Acacia binervia (Johann Christoph Wendland) James Francis Macbride 1919
(previously known as : Acacia glaucescens Willd.)
Coast Myall
MIMOSACEAE
  
Don Herbison-Evans,
(donherbisonevans@outlook.com)
&
Christine Ashe


Acacia binervia is not one of the knockout wattles with great Wow! factor. It is a much more restrained tree, generally fading into the background of a forest, looking much like the other woodland trees growing in close proximity, until it flowers. Then it is obvious the tree is not a eucalypt.

The specimen photographed here at first appeared to be a Syncarpia glomulifera or Turpentine, which it closely resembles in shape. When it flowered last spring: it finally demonstrated the fact that it was an Acacia. Trying to find which one has been a difficult task but it now appears to be Acacia binervia.
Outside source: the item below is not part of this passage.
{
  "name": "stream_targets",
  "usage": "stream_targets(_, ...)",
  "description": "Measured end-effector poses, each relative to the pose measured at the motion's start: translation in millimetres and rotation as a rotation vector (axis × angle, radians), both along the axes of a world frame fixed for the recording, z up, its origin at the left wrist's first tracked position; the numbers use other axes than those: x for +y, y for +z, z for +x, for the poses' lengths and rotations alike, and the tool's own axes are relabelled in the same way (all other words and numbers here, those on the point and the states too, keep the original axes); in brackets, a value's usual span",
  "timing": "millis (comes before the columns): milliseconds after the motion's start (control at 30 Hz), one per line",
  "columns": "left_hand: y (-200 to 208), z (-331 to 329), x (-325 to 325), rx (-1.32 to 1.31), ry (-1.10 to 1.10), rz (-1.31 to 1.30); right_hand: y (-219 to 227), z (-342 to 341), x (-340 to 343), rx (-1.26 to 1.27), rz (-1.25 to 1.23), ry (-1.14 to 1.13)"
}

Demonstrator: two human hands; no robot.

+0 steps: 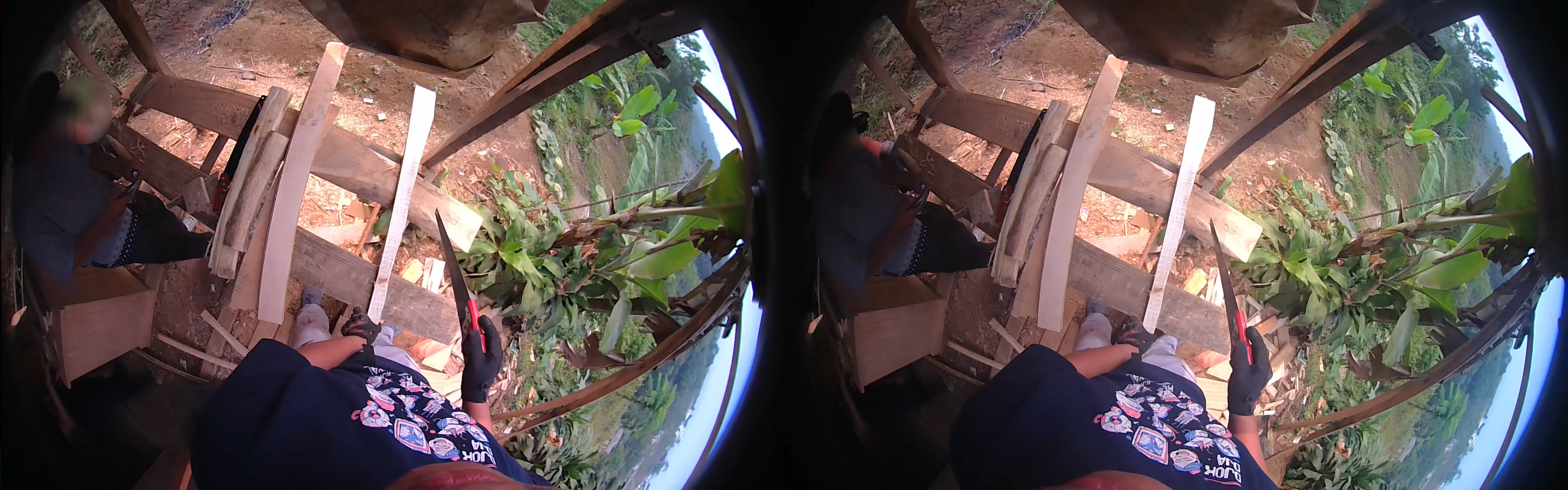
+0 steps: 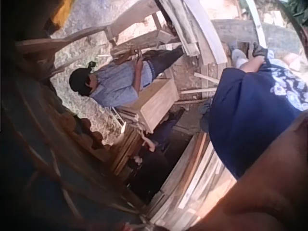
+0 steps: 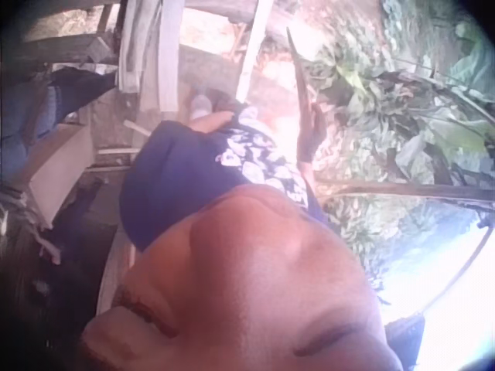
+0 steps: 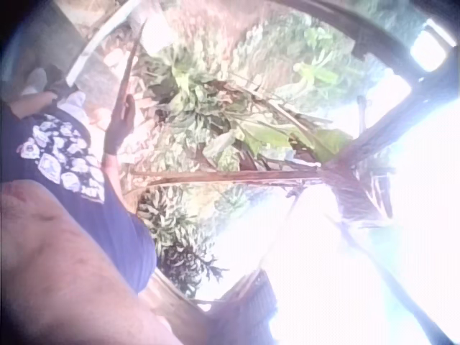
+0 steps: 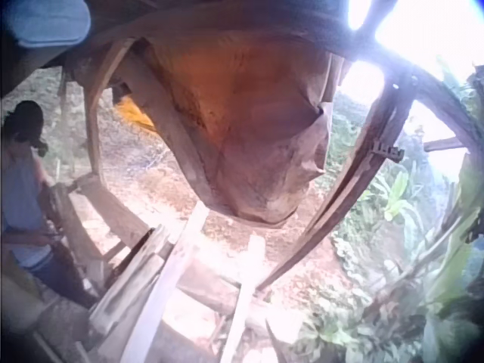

Acacia binervia is an erect spreading tree which can grow quite high, 16 metres or more. The bark is fissured and fibrous, dark brown.


The phyllodes are falcate, (curved like a very fat crescent moon), quite long, 6–15 cm, and very wide in the middle, 5–23 mm. The leaves have a blueish bloom which is more conspicuous from a distance when noticed against other green-leaved trees. Each leaf has many longitudinal veins (usually 3 fairly prominent) and all are closely-spaced. There is a pointy apex to the leaf.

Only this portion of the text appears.